# Ceiling Speakers...not Atmos



## Fazorcat (May 7, 2011)

Hi guys. My brother is finishing his basement and wants to add ceiling speakers for music when they are hanging out down there. 

We've decided on either 4 polk speakers, or 6 micca speakers...but we are leaning toward the 6 micca speakers as long as that will work and we can hook them up correctly.

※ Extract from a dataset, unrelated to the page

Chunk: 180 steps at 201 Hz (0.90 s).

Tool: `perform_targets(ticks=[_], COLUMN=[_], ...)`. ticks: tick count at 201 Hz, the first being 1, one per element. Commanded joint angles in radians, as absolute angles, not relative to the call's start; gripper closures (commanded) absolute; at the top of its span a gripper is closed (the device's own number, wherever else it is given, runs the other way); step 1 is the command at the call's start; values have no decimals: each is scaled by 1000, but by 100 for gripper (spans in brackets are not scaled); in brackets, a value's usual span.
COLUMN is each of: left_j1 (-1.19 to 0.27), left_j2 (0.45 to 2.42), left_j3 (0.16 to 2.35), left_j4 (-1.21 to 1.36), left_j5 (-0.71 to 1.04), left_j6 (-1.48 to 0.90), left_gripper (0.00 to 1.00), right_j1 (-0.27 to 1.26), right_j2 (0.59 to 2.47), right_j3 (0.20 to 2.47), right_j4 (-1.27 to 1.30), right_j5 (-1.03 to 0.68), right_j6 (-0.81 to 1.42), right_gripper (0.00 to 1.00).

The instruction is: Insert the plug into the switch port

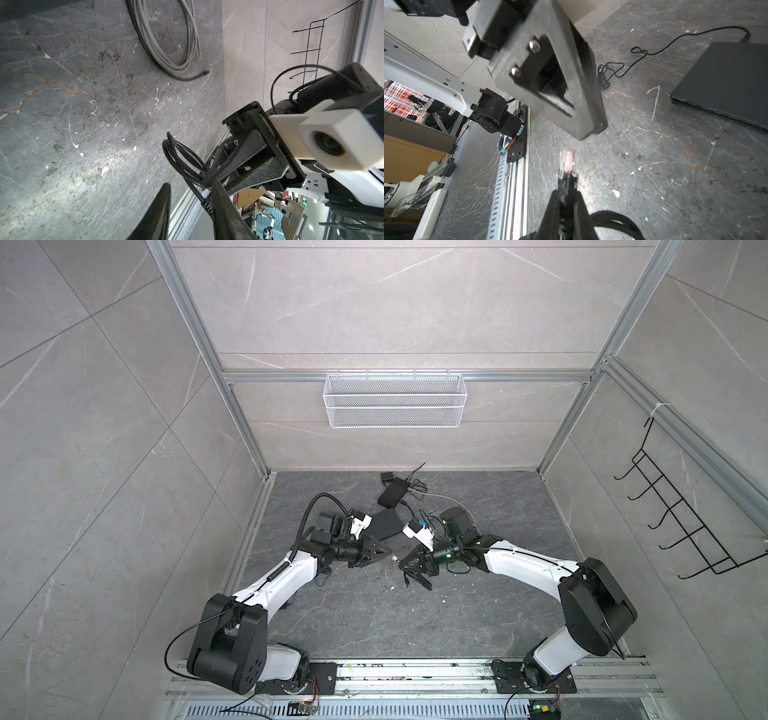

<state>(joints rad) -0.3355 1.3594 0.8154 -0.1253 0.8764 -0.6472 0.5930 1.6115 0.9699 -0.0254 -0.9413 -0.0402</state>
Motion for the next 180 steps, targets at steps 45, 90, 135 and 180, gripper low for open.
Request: perform_targets(ticks=[45, 90, 135, 180], left_j1=[-326, -339, -367, -380], left_j2=[1350, 1361, 1371, 1381], left_j3=[773, 724, 729, 721], left_j4=[59, 115, 122, 143], left_j5=[1010, 1019, 1017, 1022], left_j6=[-616, -625, -629, -643], left_gripper=[64, 63, 63, 65], right_j1=[579, 577, 576, 577], right_j2=[1638, 1647, 1653, 1662], right_j3=[985, 1004, 1020, 1026], right_j4=[-21, -4, -12, -5], right_j5=[-996, -1006, -1000, -996], right_j6=[-12, 11, 20, 33], right_gripper=[98, 98, 98, 98])
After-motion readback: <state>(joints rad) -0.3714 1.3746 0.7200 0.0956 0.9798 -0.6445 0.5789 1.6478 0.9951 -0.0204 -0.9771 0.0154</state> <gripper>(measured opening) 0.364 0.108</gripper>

So first question...since we want to listen to them in stereo...there is no need for surround sound or anything fancy like that...what receiver would you guys recommend that is cheap but good enough for 6 ceiling speakers to play stereo? He would like Bluetooth capability. Also...how would we hook them up?

Thanks!


----------



## Wayne A. Pflughaupt (Apr 13, 2006)

All you need is a stereo integrated amplifier, along with a speaker switch that will handle the number of speakers you want to use. You can get a Bluetooth receiver and connect it to the amplifier, same as you would a traditional component like a CD player.

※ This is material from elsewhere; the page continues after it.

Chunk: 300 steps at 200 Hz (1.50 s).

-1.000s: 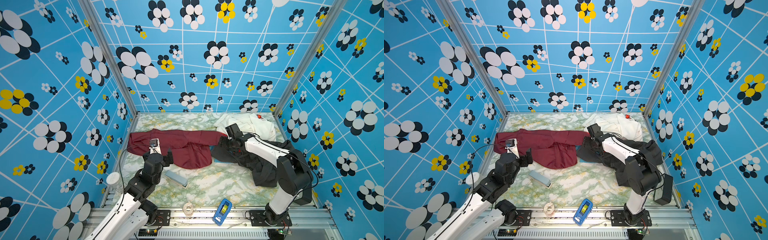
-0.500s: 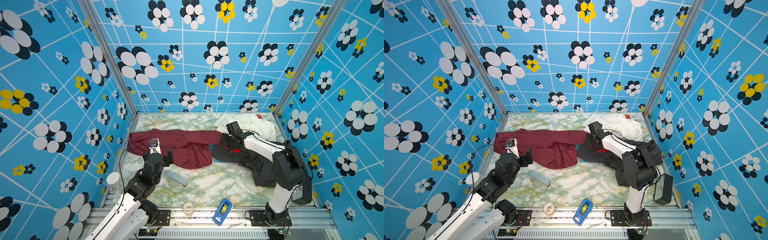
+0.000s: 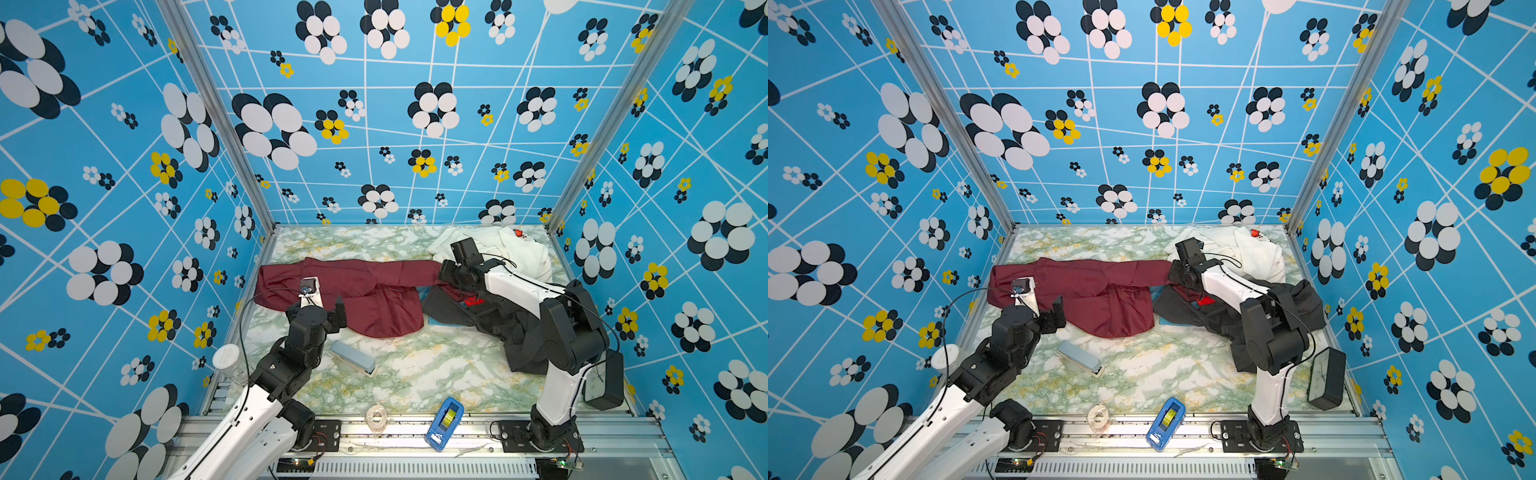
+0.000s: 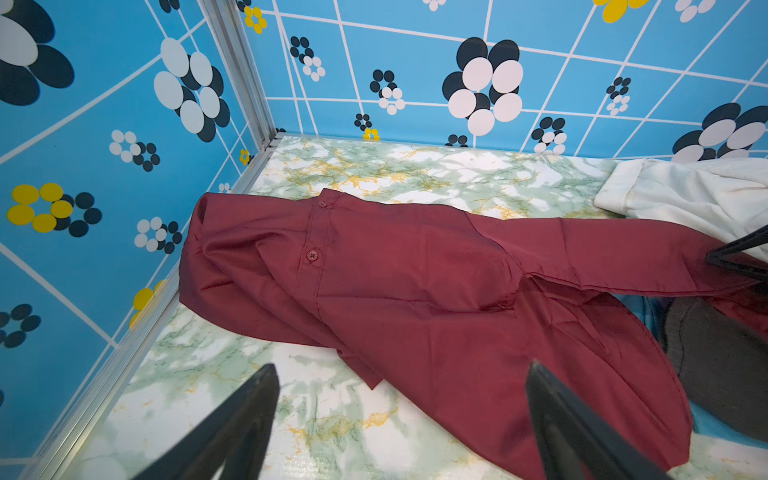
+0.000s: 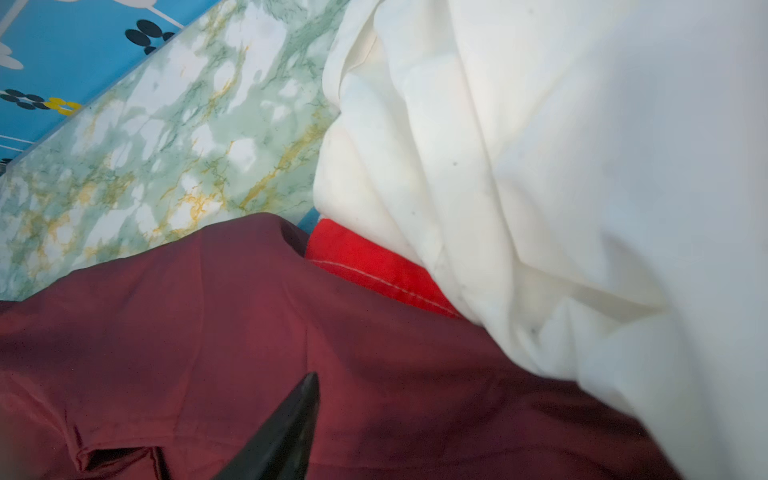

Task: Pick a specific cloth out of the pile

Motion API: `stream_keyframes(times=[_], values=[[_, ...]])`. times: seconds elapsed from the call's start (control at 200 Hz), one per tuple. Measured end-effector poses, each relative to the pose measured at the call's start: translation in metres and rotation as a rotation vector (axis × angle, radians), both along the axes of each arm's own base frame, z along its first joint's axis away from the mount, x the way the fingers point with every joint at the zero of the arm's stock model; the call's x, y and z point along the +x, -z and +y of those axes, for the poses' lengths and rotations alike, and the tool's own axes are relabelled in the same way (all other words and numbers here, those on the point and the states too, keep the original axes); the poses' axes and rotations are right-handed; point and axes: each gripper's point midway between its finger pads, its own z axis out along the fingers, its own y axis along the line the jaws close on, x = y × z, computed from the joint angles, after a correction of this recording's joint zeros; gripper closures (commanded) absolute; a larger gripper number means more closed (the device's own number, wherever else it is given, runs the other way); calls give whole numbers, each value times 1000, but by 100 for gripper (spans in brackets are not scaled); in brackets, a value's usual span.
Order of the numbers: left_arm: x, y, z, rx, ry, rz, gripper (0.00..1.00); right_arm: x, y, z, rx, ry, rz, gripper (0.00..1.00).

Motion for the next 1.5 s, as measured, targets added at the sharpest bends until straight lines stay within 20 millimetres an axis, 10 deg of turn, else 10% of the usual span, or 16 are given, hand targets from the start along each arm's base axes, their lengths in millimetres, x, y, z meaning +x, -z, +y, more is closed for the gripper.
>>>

I’d ditch the ceiling speakers in favor of something wall-mounted, or in-wall. In-ceiling speakers only sound good when you’re standing directly underneath them. You don’t have to take my word for it – visit your local supermarket and see for yourself.

Regards,
Wayne


----------



## Fazorcat (May 7, 2011)

Thanks Wayne...I didn't know about the speaker switch unit. I'll check those out. So basically...if I understand...all that is needed is a bluetooth capable receiver and then the speaker switch right?

I see a 4 zone speaker switch for about $30 on amazon which looks good. Now to find the receiver. Each Micca ceiling speaker is rated at 100 watts...so if we do 3 or 4 pairs in his basement, how many watts per channel should the receiver be able to put out? 

Yeah...I know that ceiling speakers aren't the greatest when it comes to sound quality...but for his basement that's his only option. 

Thanks and let me know if I'm missing something!

Fazor


----------



## Wayne A. Pflughaupt (Apr 13, 2006)

I suggested a stereo integrated amplifier because you said surround sound was not needed. I doubt you will find one of those with Bluetooth, so you’ll need a separate Bluetooth receiver that will plug into the integrated amp. (FYI, an stereo integrated amp is basically a stereo receiver without the AM/FM tuner.)

As far as watts, get as much as you can afford. Loading up an amplifier with lots of speakers stresses it, even if the load (ohms) is correct via the speaker switch. So an amp with more power won’t have to work as hard to get the volume levels you want.

Regards,
Wayne


----------



## Fazorcat (May 7, 2011)

Hi Wayne...sorry for the the questions. I guess I get confused with Amps and Receivers. This is the Receiver I was thinking of him getting... 

https://www.amazon.com/Sony-STRDH59...+receiver&qid=1555174347&s=electronics&sr=1-4

Would that work by itself with the speaker switch unit? I assume the speaker switch just hooks in the Front L and Front R speaker terminals. 

Thanks again


----------



## Wayne A. Pflughaupt (Apr 13, 2006)

You can take the power rating with a grain of salt, but that unit will work for you. Yes, connect the speaker switch to the front L and R speaker terminals.

Regards,
Wayne


----------



## Fazorcat (May 7, 2011)

Sounds good...Thanks Wayne!


----------



## wantAvote (Dec 2, 2018)

Fazorcat i agree with Wayne the Sony will work and yes you should take the power rating with skepticism. Many advertisers play a numbers game e.g. and 8 ohm rating for the Sony is probably more like 100 watts per and most likely less with all channels driven. I must say i'm disappointed with sony also for using speaker wire binding posts for front-L/R only and the cheap spring clip speaker wire holders for the other speakers. Not impressed. But the price is right and i noticed Onkyo has a competitive model with the same type connectors...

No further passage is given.